With the introduction of registration plates for (P-AAA-111) and <45 km/h mopeds (S-AAA-111) in 2018, motorcycles got their own design again starting with M: (M-AAA-111)
Motorcycles with an engine capacity of less than 50 cc carry no registration plates.

===Plates no longer in use===

- 1899–1911: First plates used black letters on white plate.
- 1911–1919: White numbers on black plate. As currently, only the rear plate was provided by the state.
- 1919–1925: White numbers on blue plate.
- 1925–1928: White characters: one letter followed by numbers.
- 1928–1951: Red numbers on white plate.

===Plates still in use, red on white===

- 1951-1961: 1 letter, 4 digits (possible layouts: A.1234, 1.A.234, 12.A.34, 123.A.4, 1234.A)
- 1962-1971: 2 letters, 3 digits (possible layouts: AB.123, 1.AB.23, 12.AB.3, 123.AB)
- 1971-1973: 1 letter, 3 digits, 1 letter (A.123.B)
- 1973-2008: 3 letters, 3 digits (ABC.123)
- 2008 (June 25)-2010 (November 15): 3 digits, 3 letters (123.ABC)
- from 2010 (November 15): 1 digit, 3 letters, 3 digits (1-ABC-123)

===Recent developments===
Belgium was supposed to start issuing the European registration plates in July 2010. However, with the unexpected collapse of the federal government, the introduction of the new scheme was postponed to 15 November 2010. The last plate from the old series, 999-CFQ, was pressed by State Secretary for Mobility Étienne Schouppe.

The plate meets the European standard format: on the left a blue stripe showing the letter B and a circle of stars.
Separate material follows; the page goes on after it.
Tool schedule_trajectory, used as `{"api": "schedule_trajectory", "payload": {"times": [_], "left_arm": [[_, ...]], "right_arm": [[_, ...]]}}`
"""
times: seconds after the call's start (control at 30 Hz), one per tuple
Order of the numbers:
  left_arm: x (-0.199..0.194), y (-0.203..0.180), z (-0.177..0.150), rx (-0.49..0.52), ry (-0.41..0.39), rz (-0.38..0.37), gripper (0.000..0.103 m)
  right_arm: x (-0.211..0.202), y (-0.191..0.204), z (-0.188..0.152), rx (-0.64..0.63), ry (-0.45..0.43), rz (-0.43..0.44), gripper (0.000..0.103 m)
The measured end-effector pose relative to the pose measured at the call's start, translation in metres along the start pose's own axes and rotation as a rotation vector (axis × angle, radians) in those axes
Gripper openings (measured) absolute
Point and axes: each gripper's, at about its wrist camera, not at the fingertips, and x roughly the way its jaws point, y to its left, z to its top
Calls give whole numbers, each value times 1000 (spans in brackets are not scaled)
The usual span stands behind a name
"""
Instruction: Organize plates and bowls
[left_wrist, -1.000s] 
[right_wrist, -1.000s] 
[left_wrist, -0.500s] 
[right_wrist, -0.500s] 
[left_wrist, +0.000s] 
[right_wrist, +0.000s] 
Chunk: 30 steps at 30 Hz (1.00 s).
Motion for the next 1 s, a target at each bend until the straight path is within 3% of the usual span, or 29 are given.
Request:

==Flemish separatism and 'VL' controversy==

When the new European plate scheme was in the works in 2010, and during the 2007–11 Belgian political crisis, State Secretary for Mobility, Etienne Schouppe, a member of the Flemish CD&V party, proposed a plate style with black text on yellow background, arguing with better readability. This was met with criticism from French Community politicians in the federal government because yellow and black are the official Flemish colours. Eventually, the existing red-on-white style was re-adopted.
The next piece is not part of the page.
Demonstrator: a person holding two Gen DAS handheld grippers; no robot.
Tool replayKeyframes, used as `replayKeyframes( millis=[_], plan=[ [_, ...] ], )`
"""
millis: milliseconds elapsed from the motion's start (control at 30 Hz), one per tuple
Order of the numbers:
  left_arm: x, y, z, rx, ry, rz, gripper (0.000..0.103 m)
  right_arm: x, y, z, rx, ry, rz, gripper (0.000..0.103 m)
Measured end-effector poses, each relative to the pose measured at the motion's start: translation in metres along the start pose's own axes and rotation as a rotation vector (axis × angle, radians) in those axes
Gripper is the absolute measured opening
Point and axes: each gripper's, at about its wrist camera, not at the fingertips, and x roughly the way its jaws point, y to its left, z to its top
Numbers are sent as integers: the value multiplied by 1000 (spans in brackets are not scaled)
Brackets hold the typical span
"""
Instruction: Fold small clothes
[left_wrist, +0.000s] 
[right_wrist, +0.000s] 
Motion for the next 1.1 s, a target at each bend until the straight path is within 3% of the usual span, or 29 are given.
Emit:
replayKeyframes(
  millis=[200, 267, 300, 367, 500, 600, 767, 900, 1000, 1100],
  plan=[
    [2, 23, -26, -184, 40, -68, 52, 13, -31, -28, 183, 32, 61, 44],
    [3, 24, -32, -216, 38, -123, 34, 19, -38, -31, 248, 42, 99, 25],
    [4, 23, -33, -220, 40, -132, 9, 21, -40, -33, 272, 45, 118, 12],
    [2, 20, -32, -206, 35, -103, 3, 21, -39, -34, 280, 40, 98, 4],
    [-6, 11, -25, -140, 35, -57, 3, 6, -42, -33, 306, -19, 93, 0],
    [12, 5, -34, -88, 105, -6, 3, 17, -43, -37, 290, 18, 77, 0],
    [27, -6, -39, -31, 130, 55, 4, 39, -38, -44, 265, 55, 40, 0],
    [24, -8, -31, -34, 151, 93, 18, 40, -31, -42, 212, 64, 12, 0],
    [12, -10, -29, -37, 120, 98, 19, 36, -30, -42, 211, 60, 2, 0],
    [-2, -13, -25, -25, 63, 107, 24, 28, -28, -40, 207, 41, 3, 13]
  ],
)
On 11 January 2011, amid a wave of separatism in Belgium, the leader of the Flemish populist and nationalist Vlaams Belang party Filip Dewinter arrived in front of the Flemish Parliament, sticking a 'VL' (for Vlaanderen, Flemish name of Flanders) badge over the existing 'B' (for Belgium) on the plates of his vehicle, as well as posing with unofficial VL plates in front of cameras. He encouraged other Flemish people and his party members to get such VL plates, too. The VL plates were denounced by Dirk Van der Maelen of the Flemish Socialistische Partij Anders party, who said it violates Belgian law and that state vehicles registered in the country must carry the 'B' country code. Drivers who violate this law may be liable for a €55 fine. Tanguy Veys of the Vlaams Belang protested (wrongly) that similar nationalist plates are legally used in European regions such as Scotland, Brittany, Wales, England and Catalonia, despite them not being sovereign states. Later that year, the Vlaams Belang started selling self-made yellow numberplates for 13 euros, featuring the VL code and a REPUBLIEK VLAANDEREN ("Republic of Flanders") subtitle.
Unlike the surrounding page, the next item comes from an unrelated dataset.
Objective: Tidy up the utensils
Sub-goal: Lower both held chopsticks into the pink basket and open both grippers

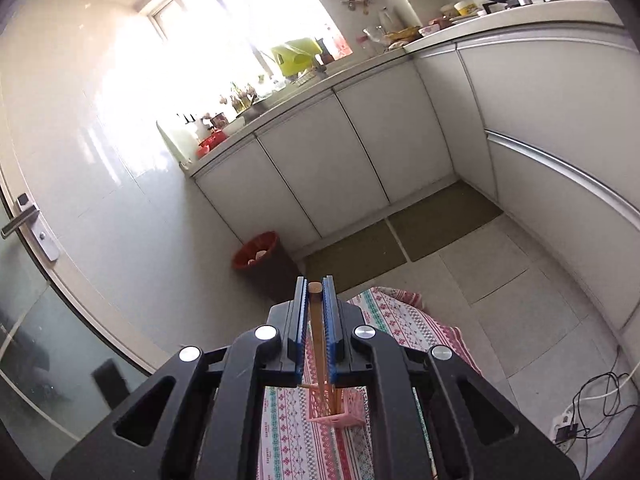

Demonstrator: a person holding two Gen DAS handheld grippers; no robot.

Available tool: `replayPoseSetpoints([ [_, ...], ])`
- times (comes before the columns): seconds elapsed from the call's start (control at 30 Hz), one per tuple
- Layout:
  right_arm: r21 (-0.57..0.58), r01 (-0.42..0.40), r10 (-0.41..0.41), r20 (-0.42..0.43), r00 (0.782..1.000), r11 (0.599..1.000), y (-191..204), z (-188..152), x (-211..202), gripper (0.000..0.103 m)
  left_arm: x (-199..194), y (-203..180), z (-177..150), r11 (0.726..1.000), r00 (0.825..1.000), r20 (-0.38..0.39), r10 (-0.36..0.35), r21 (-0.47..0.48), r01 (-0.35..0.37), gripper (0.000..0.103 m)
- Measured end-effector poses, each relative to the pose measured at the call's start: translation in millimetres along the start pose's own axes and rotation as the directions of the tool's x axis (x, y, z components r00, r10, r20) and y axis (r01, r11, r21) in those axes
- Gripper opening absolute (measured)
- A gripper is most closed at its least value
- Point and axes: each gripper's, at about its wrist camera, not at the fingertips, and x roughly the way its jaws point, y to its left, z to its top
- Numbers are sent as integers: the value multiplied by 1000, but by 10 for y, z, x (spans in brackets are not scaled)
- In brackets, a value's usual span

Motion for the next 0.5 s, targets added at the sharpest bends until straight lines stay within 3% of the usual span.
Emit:
replayPoseSetpoints([
  [0.03, 0, 0, 0, -13, 1000, 1000, -1, -8, 68, 8, 75, 20, -34, 1000, 1000, -20, 7, -5, -7, 11],
  [0.07, 0, 0, 0, -20, 1000, 1000, -11, -47, 73, 8, 107, 38, -53, 1000, 999, -33, 7, -10, -7, 24],
  [0.13, -2, 3, -3, -35, 999, 1000, -12, -76, 192, 8, 61, 94, -63, 999, 1000, -17, 13, -31, -14, 38],
  [0.33, -9, 6, -6, -60, 998, 1000, 67, -204, 440, 8, -236, 257, 11, 997, 998, 56, 37, -65, -33, 41],
  [0.5, -23, 2, -4, -56, 998, 1000, 203, -318, 624, 8, -343, 389, 27, 996, 996, 69, 55, -79, -50, 43],
])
In 2015 it was reported in the Dutch newspaper De Telegraaf that a royal decree may double the violation fine to 110 euros.

In 2017 it was reported that thousands of cars with VL plates were actively driving. Senator Karl Vanlouwe caused controversy for driving a car with VL, for which he was fined but refused to pay it, arguing in court that it is not illegal.